# What is required
For the material that follows, return exactly the lines from the one with "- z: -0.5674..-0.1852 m" through the one with "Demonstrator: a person", both ends included.

# Information shown
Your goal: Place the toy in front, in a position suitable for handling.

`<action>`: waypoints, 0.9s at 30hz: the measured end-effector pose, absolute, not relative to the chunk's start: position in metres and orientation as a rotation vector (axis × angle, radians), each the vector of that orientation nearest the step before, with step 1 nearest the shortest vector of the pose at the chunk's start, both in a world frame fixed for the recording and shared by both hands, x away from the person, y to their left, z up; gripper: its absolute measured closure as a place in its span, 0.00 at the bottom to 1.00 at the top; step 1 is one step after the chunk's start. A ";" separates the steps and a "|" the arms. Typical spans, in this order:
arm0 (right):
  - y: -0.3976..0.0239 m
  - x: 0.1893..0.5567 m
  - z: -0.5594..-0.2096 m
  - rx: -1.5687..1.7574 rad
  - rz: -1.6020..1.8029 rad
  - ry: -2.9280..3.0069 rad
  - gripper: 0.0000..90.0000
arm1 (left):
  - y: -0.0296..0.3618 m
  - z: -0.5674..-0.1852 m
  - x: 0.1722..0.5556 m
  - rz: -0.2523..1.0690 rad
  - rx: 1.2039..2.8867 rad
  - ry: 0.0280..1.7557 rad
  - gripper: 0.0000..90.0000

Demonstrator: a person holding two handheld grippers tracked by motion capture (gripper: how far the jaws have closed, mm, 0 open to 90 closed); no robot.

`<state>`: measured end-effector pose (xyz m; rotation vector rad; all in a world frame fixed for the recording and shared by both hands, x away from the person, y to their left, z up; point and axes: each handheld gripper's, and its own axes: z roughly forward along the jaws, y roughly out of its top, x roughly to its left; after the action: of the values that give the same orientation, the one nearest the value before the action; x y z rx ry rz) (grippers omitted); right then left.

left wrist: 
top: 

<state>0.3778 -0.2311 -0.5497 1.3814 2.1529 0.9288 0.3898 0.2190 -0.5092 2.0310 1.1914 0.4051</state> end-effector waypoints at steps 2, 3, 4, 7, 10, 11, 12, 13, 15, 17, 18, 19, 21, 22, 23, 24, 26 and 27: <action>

# Exercise output
  - z: -0.5674..-0.1852 m
  - x: 0.1722..0.5556 m
  - rz: -0.2523..1.0690 rad
  - rx: 1.2039..2.8867 rad
  - ry: 0.0280..1.7557 rad
  - gripper: 0.0000..90.0000

Demonstrator: a person holding two handheld grippers tracked by motion capture (gripper: how far the jaws have closed, mm, 0 open to 90 closed); no robot.

That concludes the answer to the exercise.